**YOUR ASSIGNMENT:** Give back exactly the line containing "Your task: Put" together with all the lines after it, ending at the final line below.

++++++++

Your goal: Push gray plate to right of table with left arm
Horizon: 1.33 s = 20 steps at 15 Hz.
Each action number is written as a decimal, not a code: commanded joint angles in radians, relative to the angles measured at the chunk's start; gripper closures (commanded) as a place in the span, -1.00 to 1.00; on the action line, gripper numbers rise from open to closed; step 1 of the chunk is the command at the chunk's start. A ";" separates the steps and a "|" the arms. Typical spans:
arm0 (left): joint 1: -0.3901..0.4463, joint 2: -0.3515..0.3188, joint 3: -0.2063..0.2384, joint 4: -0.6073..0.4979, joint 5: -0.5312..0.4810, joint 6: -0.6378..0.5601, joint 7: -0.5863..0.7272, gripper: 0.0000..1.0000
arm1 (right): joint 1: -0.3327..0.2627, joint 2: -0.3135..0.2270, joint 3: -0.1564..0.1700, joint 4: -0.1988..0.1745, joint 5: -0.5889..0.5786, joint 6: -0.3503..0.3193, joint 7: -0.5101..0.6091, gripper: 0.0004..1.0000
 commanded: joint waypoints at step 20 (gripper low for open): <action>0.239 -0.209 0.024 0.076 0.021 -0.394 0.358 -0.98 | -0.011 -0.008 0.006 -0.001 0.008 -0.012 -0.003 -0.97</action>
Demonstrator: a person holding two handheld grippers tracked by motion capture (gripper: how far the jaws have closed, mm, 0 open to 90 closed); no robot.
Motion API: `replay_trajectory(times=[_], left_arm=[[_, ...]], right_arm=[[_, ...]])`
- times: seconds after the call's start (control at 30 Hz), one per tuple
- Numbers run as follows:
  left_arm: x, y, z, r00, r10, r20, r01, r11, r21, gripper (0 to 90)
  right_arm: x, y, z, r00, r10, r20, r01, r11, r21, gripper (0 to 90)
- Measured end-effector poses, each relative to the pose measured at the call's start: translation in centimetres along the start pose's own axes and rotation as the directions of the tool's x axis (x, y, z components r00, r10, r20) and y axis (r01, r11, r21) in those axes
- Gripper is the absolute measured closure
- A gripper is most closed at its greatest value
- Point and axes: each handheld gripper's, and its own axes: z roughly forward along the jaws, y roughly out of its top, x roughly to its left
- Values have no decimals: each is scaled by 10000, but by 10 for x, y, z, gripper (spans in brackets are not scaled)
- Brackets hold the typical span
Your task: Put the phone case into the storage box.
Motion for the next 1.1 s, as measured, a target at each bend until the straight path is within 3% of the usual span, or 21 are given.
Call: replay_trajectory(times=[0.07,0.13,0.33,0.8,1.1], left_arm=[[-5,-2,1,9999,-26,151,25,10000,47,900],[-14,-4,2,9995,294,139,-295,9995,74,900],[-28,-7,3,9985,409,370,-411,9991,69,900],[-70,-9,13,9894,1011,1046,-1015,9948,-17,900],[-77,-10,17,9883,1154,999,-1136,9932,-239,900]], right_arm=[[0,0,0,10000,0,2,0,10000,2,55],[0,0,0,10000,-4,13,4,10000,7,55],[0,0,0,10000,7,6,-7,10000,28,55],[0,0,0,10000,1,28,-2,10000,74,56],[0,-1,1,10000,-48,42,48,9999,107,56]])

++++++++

**EXPECTED ANSWER:**
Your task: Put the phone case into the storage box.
Motion for the next 1.1 s, as measured, a target at each bend until the straight path is within 3% of the usual span, or 21 are given.
Call: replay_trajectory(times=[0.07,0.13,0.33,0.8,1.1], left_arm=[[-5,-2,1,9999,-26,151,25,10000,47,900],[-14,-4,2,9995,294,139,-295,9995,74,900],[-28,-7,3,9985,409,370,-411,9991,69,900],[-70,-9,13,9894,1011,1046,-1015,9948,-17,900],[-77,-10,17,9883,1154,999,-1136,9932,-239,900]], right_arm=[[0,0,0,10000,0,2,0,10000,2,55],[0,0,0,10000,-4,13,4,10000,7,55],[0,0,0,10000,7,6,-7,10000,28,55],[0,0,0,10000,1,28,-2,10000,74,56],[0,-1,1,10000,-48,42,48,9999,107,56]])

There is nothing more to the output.